▸ Assignment
Set the whole listing down again without deviation.

╭─ Available data

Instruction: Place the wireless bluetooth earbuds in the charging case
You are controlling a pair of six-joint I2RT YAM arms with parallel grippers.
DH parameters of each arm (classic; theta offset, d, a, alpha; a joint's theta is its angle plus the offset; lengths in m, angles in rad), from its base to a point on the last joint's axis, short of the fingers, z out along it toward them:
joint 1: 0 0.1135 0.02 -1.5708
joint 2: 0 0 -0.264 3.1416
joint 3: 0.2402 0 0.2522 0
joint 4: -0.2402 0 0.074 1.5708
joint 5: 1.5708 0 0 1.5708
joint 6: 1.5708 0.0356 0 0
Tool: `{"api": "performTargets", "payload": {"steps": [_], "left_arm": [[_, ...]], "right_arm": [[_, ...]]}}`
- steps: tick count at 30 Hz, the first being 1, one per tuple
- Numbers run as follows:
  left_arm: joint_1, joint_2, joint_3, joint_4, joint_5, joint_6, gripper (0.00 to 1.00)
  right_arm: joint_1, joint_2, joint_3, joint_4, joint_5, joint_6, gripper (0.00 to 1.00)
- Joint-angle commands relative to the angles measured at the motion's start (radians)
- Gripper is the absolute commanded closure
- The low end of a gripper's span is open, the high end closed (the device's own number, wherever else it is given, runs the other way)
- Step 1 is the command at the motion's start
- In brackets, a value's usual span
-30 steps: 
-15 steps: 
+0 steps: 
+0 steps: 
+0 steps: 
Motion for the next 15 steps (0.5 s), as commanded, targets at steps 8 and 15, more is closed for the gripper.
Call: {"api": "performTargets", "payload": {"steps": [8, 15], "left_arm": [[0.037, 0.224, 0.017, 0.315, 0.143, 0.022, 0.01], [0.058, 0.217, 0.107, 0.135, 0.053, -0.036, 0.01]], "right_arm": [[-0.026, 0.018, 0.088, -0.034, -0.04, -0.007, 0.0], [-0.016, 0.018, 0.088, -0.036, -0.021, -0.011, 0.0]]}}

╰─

▸ Exercise output
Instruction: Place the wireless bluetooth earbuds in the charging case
You are controlling a pair of six-joint I2RT YAM arms with parallel grippers.
DH parameters of each arm (classic; theta offset, d, a, alpha; a joint's theta is its angle plus the offset; lengths in m, angles in rad), from its base to a point on the last joint's axis, short of the fingers, z out along it toward them:
joint 1: 0 0.1135 0.02 -1.5708
joint 2: 0 0 -0.264 3.1416
joint 3: 0.2402 0 0.2522 0
joint 4: -0.2402 0 0.074 1.5708
joint 5: 1.5708 0 0 1.5708
joint 6: 1.5708 0.0356 0 0
Tool: `{"api": "performTargets", "payload": {"steps": [_], "left_arm": [[_, ...]], "right_arm": [[_, ...]]}}`
- steps: tick count at 30 Hz, the first being 1, one per tuple
- Numbers run as follows:
  left_arm: joint_1, joint_2, joint_3, joint_4, joint_5, joint_6, gripper (0.00 to 1.00)
  right_arm: joint_1, joint_2, joint_3, joint_4, joint_5, joint_6, gripper (0.00 to 1.00)
- Joint-angle commands relative to the angles measured at the motion's start (radians)
- Gripper is the absolute commanded closure
- The low end of a gripper's span is open, the high end closed (the device's own number, wherever else it is given, runs the other way)
- Step 1 is the command at the motion's start
- In brackets, a value's usual span
-30 steps: 
-15 steps: 
+0 steps: 
+0 steps: 
+0 steps: 
Motion for the next 15 steps (0.5 s), as commanded, targets at steps 8 and 15, more is closed for the gripper.
Call: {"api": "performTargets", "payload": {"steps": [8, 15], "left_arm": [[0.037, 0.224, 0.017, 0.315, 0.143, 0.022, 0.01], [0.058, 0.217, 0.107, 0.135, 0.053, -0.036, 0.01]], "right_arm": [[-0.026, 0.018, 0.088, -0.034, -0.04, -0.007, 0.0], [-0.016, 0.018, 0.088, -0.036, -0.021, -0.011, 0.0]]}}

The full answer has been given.